Can you return the records below exactly as they stand, but only from the first line through the one with "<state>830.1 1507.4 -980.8"?

Stored dataset items:
——
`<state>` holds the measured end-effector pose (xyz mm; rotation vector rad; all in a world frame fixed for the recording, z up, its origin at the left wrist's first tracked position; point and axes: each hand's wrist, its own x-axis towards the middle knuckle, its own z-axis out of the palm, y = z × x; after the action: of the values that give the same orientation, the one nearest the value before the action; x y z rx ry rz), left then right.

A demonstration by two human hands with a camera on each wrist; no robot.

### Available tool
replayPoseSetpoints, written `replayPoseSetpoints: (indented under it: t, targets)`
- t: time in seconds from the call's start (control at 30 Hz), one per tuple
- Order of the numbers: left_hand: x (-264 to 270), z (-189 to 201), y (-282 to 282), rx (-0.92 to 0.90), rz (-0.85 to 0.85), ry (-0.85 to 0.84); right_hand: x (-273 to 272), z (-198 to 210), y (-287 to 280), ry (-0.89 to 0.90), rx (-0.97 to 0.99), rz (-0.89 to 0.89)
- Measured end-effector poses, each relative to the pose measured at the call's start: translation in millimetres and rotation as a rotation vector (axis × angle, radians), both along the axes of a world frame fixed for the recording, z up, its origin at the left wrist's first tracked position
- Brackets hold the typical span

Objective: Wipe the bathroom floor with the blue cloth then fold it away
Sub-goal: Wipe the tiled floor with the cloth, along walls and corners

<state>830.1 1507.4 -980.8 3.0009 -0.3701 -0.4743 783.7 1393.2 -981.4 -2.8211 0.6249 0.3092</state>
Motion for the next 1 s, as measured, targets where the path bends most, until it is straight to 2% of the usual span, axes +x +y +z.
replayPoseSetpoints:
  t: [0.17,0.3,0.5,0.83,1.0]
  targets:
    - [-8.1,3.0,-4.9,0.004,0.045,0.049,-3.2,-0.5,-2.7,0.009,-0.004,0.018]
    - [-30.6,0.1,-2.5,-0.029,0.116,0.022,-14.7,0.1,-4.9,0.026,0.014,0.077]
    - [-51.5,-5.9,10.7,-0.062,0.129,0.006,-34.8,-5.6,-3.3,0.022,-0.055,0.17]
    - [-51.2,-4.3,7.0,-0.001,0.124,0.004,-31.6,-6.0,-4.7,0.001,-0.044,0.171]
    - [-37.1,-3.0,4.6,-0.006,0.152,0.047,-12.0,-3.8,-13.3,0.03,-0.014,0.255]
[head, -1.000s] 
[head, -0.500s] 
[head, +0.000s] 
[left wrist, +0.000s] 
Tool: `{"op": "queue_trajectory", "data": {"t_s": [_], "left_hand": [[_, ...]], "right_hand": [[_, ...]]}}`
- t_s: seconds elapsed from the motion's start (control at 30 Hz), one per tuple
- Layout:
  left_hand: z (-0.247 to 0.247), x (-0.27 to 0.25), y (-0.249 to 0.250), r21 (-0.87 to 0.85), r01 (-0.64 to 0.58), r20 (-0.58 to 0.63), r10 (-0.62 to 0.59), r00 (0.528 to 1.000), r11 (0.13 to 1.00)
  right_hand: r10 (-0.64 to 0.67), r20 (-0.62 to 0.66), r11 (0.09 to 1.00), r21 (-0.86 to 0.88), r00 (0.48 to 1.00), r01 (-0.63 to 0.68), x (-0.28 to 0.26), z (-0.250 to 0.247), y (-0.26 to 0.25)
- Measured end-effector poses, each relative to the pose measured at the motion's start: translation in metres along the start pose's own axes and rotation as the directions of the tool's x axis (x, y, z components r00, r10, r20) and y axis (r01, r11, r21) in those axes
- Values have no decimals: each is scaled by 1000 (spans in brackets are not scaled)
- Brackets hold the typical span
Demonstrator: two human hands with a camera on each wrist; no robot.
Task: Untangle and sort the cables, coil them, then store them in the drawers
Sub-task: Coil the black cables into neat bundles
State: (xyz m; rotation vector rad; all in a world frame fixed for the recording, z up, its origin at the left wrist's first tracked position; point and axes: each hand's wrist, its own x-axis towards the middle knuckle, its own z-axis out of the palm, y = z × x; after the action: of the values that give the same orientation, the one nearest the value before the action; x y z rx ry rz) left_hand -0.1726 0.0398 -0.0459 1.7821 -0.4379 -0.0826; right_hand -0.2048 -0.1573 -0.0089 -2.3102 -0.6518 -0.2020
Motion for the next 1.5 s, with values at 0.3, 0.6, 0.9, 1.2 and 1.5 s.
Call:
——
▶ _Response box_
`<state>` holds the measured end-effector pose (xyz mm; rotation vector rad; all in a world frame fixed for the recording, z up, its origin at the left wrist's first tracked position; point and axes: each hand's wrist, its own x-axis towards the middle knuckle, its own z-axis out of the palm, y = z × x; after the action: of the values that give the same orientation, the one nearest the value before the action; x y z rx ry rz), left then right.

A demonstration by two human hands with a camera on each wrist; no robot.

### Available tool
replayPoseSetpoints, written `replayPoseSetpoints: (indented under it: t, targets)`
- t: time in seconds from the call's start (control at 30 Hz), one per tuple
- Order of the numbers: left_hand: x (-264 to 270), z (-189 to 201), y (-282 to 282), rx (-0.92 to 0.90), rz (-0.85 to 0.85), ry (-0.85 to 0.84); right_hand: x (-273 to 272), z (-198 to 210), y (-287 to 280), ry (-0.89 to 0.90), rx (-0.97 to 0.99), rz (-0.89 to 0.89)
- Measured end-effector poses, each relative to the pose measured at the call's start: translation in millimetres and rotation as a rotation vector (axis × angle, radians), both along the axes of a world frame fixed for the recording, z up, its origin at the left wrist's first tracked position
- Brackets hold the typical span

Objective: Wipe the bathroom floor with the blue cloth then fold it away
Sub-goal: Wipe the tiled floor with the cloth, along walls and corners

<state>830.1 1507.4 -980.8 3.0009 -0.3701 -0.4743 783.7 1393.2 -981.4 -2.8211 0.6249 0.3092</state>

This finishes the answer.